The documentary-intensive works listed in previous posts on tactical and embodied mapping—works that survey and mine governmental, scientific, military, economic, and archival documents—find common cause with Stephanie Taylor’s Chop Shop (Les Figues, 2007), Ed Steck’s The Garden (Ugly Ducking, 2013), Lisa Robertson’s Occasional Work and Seven Walks from the Office for Soft Architecture (Coach House, 2006), Kim Rosenfield’s re evolution (Les Figues, 2008), Adam Dickinson’s The Polymers (Anansi 2013), Christine Wertheim’s mUtter—bAbble (Counterpath, 2014), Nick Thurston’s Of the Subcontract (information as material, 2013), Jordan Abel’s Un/Inhabited (Project Space, 2014), and many other, equally powerful investigative volumes.
In a future post, we offer an extended reading of Caroline Bergvall’s Drift (Nightboat, 2014), a book that embodies the spirit of this forensic shift. First, however, the parallel practice of eco-mapping.
[i] “The platform is based on data gathered from the database of drone strikes compiled by the Bureau of Investigative Journalism (BIJ). BIJ’s archives of news reports were scanned for information regarding the time, location and type of each target – whether it was on a vehicle, an outdoor gathering or on one of several types of building. This information was cross-referenced with data regarding the number of people reported killed, before being located on the map.”
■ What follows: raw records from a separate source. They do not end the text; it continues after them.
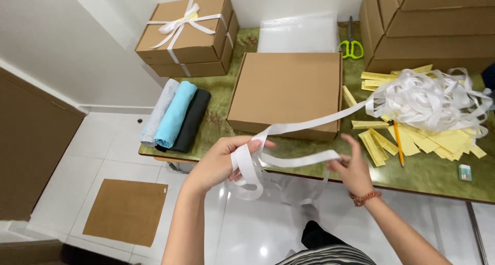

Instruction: The person places a rolled yellow fabric into a clear plastic bag and seals it. They then place the bagged fabric into a cardboard box, close the box, and tie it with a white ribbon.

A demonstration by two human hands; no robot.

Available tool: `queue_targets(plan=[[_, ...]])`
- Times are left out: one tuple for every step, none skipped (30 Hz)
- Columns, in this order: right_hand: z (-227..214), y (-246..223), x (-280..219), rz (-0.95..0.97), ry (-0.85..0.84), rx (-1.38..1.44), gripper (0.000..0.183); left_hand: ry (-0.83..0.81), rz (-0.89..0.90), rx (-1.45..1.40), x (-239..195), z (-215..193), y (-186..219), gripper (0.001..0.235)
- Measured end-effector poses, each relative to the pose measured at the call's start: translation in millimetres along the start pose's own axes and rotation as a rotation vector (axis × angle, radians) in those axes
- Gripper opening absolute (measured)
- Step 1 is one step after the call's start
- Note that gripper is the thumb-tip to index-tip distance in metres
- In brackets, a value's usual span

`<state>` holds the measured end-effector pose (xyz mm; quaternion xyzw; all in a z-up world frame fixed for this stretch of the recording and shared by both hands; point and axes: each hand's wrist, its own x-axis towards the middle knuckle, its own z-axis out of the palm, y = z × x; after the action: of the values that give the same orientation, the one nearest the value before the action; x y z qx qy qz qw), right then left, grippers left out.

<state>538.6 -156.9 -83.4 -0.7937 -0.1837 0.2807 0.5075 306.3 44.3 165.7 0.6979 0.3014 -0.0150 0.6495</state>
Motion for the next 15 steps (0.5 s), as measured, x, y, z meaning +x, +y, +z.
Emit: queue_targets(plan=[[-4, -26, -2, 0.004, 0.013, 0.002, 0.083, -0.013, 0.003, 0.004, -4, 3, 2, 0.045], [-8, -54, -4, -0.057, -0.067, -0.181, 0.095, -0.060, 0.017, 0.035, -9, 6, 4, 0.045], [-12, -82, -6, -0.116, -0.147, -0.365, 0.109, -0.107, 0.030, 0.066, -14, 8, 7, 0.045], [-10, -79, 5, -0.115, -0.132, -0.363, 0.109, -0.118, 0.039, 0.072, -17, 8, 7, 0.045], [-9, -76, 16, -0.160, -0.222, -0.341, 0.065, -0.147, 0.099, 0.080, -21, 9, 7, 0.046], [-5, -72, 25, -0.201, -0.316, -0.318, 0.030, -0.178, 0.153, 0.085, -26, 9, 6, 0.047], [-18, -80, 28, -0.196, -0.305, -0.317, 0.030, -0.189, 0.156, 0.088, -28, 9, 2, 0.047], [-31, -88, 33, -0.235, -0.216, -0.342, 0.024, -0.177, 0.153, 0.054, -28, 9, 0, 0.046], [-44, -97, 38, -0.272, -0.127, -0.368, 0.021, -0.166, 0.149, 0.019, -29, 8, -3, 0.046], [-66, -110, 48, -0.270, -0.122, -0.366, 0.021, -0.171, 0.150, 0.022, -25, 10, -5, 0.046], [-89, -122, 59, -0.419, -0.008, -0.395, 0.027, -0.089, 0.093, 0.014, -22, 11, -8, 0.044], [-115, -132, 68, -0.561, 0.109, -0.426, 0.033, -0.014, 0.034, 0.005, -18, 14, -11, 0.044], [-137, -148, 70, -0.552, 0.116, -0.428, 0.033, -0.025, 0.033, 0.007, -14, 19, -18, 0.044], [-160, -170, 76, -0.592, 0.191, -0.475, 0.035, -0.017, 0.035, -0.012, -7, 21, -22, 0.047], [-184, -193, 83, -0.630, 0.266, -0.522, 0.036, -0.008, 0.037, -0.030, 2, 24, -24, 0.052]])
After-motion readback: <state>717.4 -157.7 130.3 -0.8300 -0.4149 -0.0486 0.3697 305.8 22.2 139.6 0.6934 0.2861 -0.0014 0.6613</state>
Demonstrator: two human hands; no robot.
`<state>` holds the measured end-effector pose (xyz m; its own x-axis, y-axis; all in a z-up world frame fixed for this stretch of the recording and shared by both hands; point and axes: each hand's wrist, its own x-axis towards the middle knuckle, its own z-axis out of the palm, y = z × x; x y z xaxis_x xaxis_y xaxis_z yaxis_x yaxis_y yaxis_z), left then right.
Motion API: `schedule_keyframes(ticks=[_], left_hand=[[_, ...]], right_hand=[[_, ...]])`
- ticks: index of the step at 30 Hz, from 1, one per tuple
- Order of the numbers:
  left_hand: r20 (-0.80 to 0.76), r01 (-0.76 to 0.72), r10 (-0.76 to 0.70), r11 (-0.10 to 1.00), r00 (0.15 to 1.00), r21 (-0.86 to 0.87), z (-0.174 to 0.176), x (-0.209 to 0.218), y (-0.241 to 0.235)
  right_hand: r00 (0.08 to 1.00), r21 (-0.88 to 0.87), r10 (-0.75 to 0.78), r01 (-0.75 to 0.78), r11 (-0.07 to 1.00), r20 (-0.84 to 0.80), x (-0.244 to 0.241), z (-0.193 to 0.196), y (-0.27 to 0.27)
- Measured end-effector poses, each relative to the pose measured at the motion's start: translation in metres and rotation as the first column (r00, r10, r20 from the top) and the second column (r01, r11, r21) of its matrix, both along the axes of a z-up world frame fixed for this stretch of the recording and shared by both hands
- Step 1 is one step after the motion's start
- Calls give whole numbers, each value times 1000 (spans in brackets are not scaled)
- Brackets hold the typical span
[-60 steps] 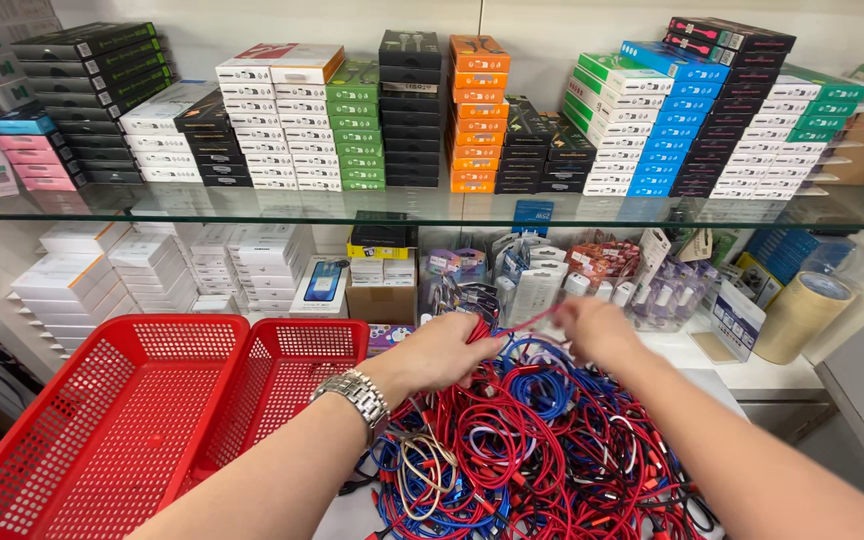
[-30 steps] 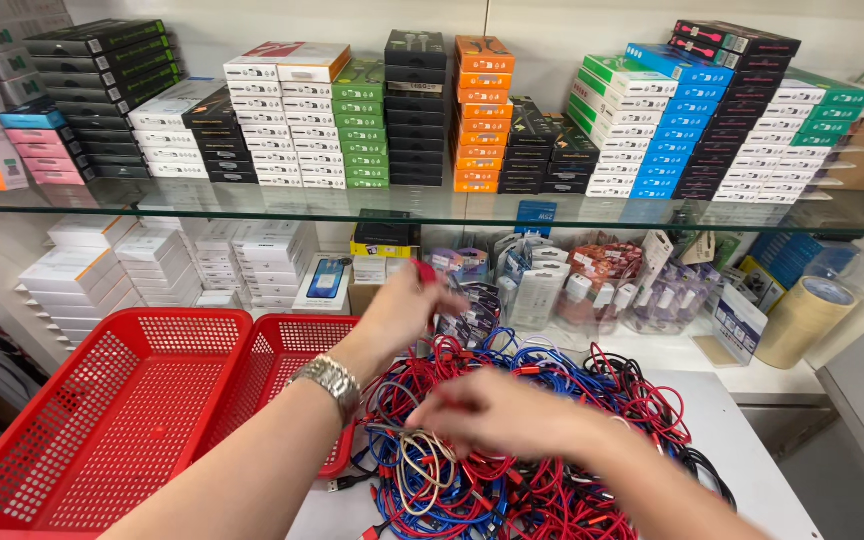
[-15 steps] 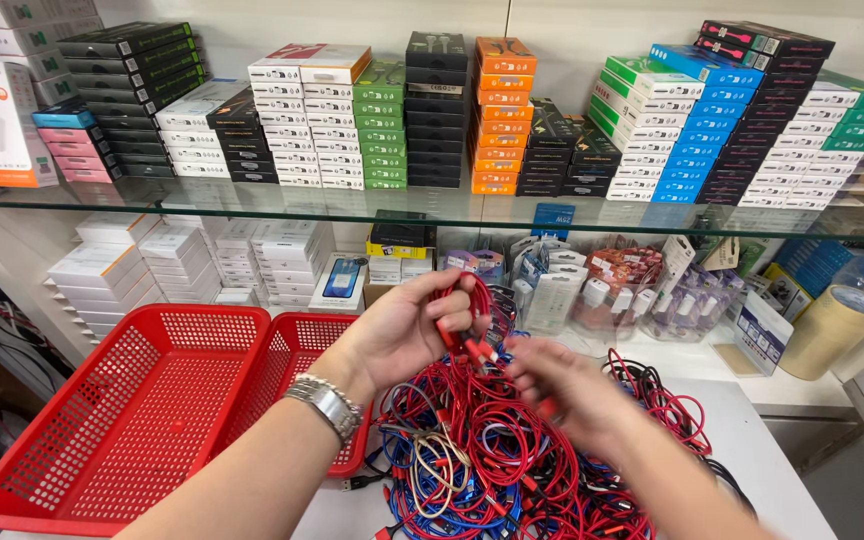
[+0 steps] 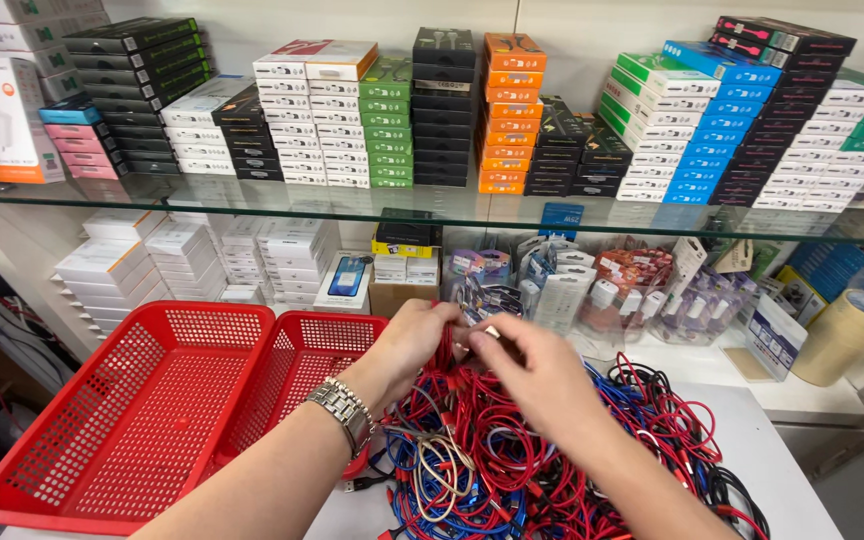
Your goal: The person untangles and coils various colored USB cables from a large pile on a counter. They place the coiled cables into red plastic baskets. The person handles red, blue, beige, and purple cables throughout the clip.
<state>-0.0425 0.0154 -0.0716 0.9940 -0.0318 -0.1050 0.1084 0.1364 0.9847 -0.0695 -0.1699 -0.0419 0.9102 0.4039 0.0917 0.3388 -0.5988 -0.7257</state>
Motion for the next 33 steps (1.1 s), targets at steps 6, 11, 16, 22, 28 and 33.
schedule_keyframes(ticks=[6, 11, 16, 22, 28, 33], left_hand=[[-131, 211, -212, 977, 968, -23, 21, -20, 12], [-62, 109, -108, 994, 992, 12, 17, -29, 18], [-91, -93, 78, 980, 993, -176, -4, -38, 25], [-169, -114, 108, 993, 980, -26, -27, -46, 76], [-206, -363, 379, 925, 902, 112, -60, -41, 132], [-286, -517, 540, 841, 792, 157, -85, -35, 146]], right_hand=[[711, 684, 436, 86, 725, -551, 14, -2, 1], [637, 733, 491, 177, 657, -595, 26, -31, 17], [796, 553, 207, 184, 812, -569, 51, -54, 49], [800, 564, 154, 258, 784, -580, 59, -74, 96], [753, 474, 208, 153, 867, -624, 62, -97, 139], [732, 415, 139, 210, 885, -667, 94, -137, 188]])
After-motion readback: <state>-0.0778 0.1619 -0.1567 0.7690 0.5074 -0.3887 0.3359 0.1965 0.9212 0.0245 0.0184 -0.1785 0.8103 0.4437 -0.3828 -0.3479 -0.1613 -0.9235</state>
[ii] The SRCT Interim Report was presented to the United Nations General Assembly in New York on October 25, 2013.
Works Cited:
Bodenhamer, David J. “The Potential of Spatial Humanities.” The Spatial Humanities: GIS and the Future of Humanities Scholarship. Bloomington, IN: Indiana UP, 2010. 14-30.
Bureau of Investigative Journalism, Forensic Architecture, and SITU Research, “Drone Strikes in Pakistan,” Where the Drones Strike, 2014.
Forensic Architecture. “Drone Strikes: Investigating Covert Operations through Spatial Media.” Centre for Research Architecture, Department of Visual Cultures, Goldsmiths, University of London. Web. 11 April 2015.
Presner, Todd, David Shepard, and Yoh Kawano. HyperCities: Thick Mapping in the Digital Humanities. metaLABprojects. Cambridge, MA: Harvard UP, 2014.
Weizman, Eyal. “Introduction.” Forensis: The Architecture of Public Truth. London: Sternberg Press and Forensic Architecture, 2014. 9-32.